Suddenly their words range true. Satan was attacking my family. He had been whispering lies in my ear- I was feeling sick, broken, uninspired, without purpose, powerless, uncalled, unqualified, and a failure because he was telling me these lies! Somehow in there I began to believe them again, and in doing so I WAS BECOMING INEFFECTIVE. Ineffective in ministry, in my home, as a mom, a wife, and a witness.
So I made my list. Here is what my soul knows:
I am a child of God (John 1:12)
My old self was crucified with Christ, and I am no longer a slave to sin! (Romans 6:6)
I will NOT be condemned by God (Romans 8:1)
I am accepted by Christ (Romans 15:1)
I am CHOSEN! (Ephesians 1:4)
The peace of God guards my heart and mind (Philippians 4:7)
I am complete (Colossians 2:10)
I am beloved (1 Thessalonians 1:4)
I am valuable (Genesis 2:7, Genesis 1:26-28, Psalms 139:4, 13, 14, 16, Psalms 8:5-8, Matthew 10:30-31)

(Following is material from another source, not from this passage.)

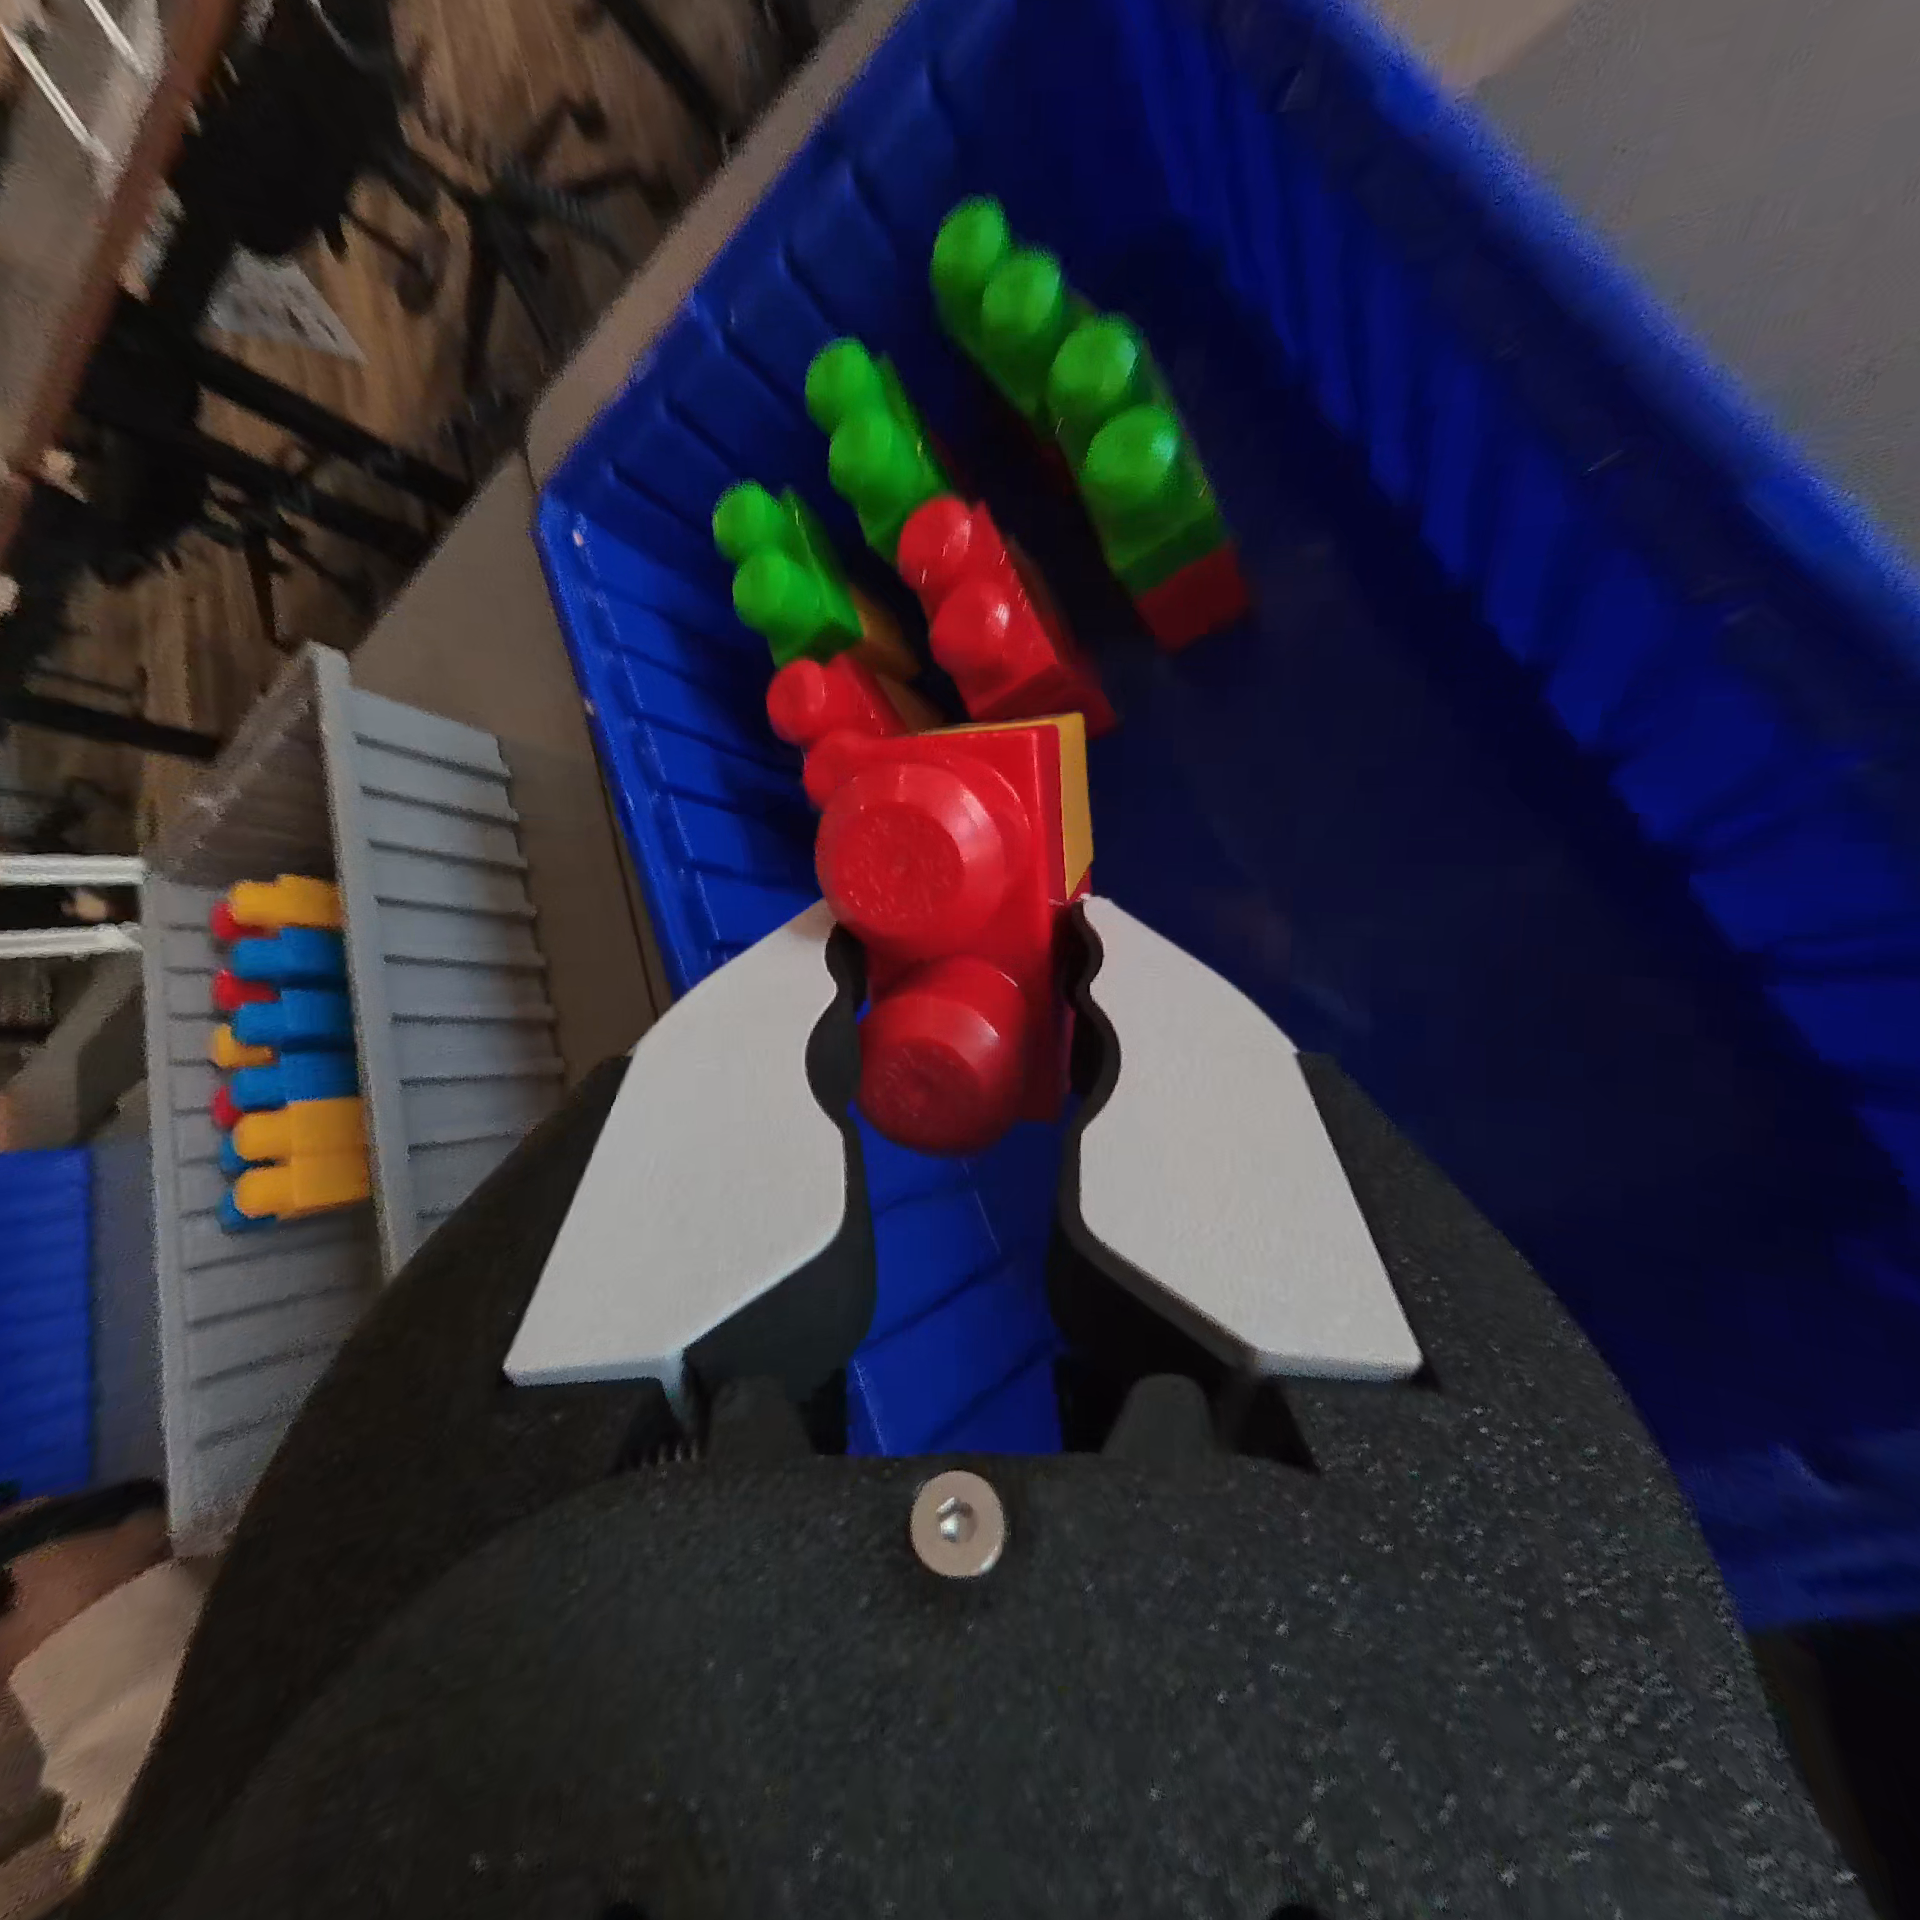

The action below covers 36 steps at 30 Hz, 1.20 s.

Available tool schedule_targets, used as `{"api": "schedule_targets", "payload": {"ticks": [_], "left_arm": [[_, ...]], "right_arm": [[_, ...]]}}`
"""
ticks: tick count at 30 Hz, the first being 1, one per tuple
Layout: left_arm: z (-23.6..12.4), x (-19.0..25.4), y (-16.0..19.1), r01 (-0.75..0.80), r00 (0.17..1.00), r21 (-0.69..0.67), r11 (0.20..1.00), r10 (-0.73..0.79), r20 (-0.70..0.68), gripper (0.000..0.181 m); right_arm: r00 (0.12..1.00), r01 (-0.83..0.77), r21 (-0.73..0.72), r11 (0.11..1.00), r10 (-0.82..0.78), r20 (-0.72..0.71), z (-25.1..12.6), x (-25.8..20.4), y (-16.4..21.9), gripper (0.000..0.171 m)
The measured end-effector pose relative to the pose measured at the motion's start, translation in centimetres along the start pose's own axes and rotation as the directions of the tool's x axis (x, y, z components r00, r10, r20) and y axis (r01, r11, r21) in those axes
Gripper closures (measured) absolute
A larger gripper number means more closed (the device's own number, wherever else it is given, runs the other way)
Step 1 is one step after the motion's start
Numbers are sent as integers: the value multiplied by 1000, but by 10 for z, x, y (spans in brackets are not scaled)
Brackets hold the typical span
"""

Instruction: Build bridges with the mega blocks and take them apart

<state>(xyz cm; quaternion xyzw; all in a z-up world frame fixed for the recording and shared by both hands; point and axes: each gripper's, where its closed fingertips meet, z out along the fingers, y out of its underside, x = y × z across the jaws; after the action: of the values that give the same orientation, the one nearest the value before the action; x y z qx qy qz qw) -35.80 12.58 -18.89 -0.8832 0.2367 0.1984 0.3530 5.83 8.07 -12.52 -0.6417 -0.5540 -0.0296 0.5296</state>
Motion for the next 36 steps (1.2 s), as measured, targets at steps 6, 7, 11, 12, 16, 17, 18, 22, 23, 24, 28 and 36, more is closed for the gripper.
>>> {"api": "schedule_targets", "payload": {"ticks": [6, 7, 11, 12, 16, 17, 18, 22, 23, 24, 28, 36], "left_arm": [[-49, 20, -35, -81, 995, 135, 988, 74, 62, 144], [-56, 24, -39, -94, 994, 150, 984, 84, 69, 144], [-85, 53, -68, -63, 996, 326, 943, 80, -39, 144], [-97, 69, -80, -6, 987, 413, 911, 72, -144, 144], [-159, 123, -118, 300, 826, 638, 710, 141, -545, 145], [-172, 131, -123, 365, 774, 653, 664, 173, -609, 145], [-183, 138, -126, 424, 725, 659, 622, 203, -658, 145], [-207, 160, -128, 597, 534, 600, 532, 295, -793, 145], [-209, 166, -127, 618, 495, 582, 529, 313, -811, 145], [-210, 170, -127, 637, 470, 567, 523, 319, -823, 145], [-205, 182, -123, 672, 412, 523, 524, 323, -852, 145], [-196, 189, -118, 644, 459, 542, 541, 294, -838, 145]], "right_arm": [[1000, 9, 49, 999, -10, 27, 10, -14, -24, 118], [999, 16, 55, 998, -17, 31, 12, -17, -28, 118], [996, -9, 124, 992, -2, 91, 20, -33, -50, 115], [990, -40, 159, 987, 18, 138, 22, -40, -58, 110], [927, -215, 300, 929, 98, 363, 30, -67, -98, 91], [903, -263, 323, 909, 114, 414, 31, -72, -108, 83], [875, -308, 345, 887, 122, 469, 31, -78, -118, 79], [730, -498, 404, 767, 119, 673, 20, -92, -154, 81], [697, -527, 398, 751, 115, 707, 19, -94, -158, 84], [668, -550, 393, 737, 106, 736, 18, -95, -162, 89], [583, -628, 371, 684, 98, 807, 14, -96, -169, 118], [507, -675, 302, 673, 126, 853, 22, -101, -157, 134]]}}
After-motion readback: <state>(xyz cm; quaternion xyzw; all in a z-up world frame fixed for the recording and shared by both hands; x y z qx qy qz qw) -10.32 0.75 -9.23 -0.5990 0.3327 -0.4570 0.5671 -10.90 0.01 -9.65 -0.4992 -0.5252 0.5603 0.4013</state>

I can do ALL things through Christ (Phillipians 4:13)
I am anointed (Luke 4:18)
My soul knows that GOD is good.
God is for me.
God is for you too.
You are a child of God, you are valuable, you are chosen, you are accepted, you are loved, you are precious, you are wanted.
Lets kill that destructive inner narrative. Let’s break those chains!
I am a blessed woman of GOD!
I am inspired, I have purpose, I have power in Christ, I am called, I am NOT a failure.
You are such an inspiration, dear friend! Thank you for sharing your heart and soul. I’m so thankful for our friendship. I look forward to witnessing what God is going to continue to do through you!!!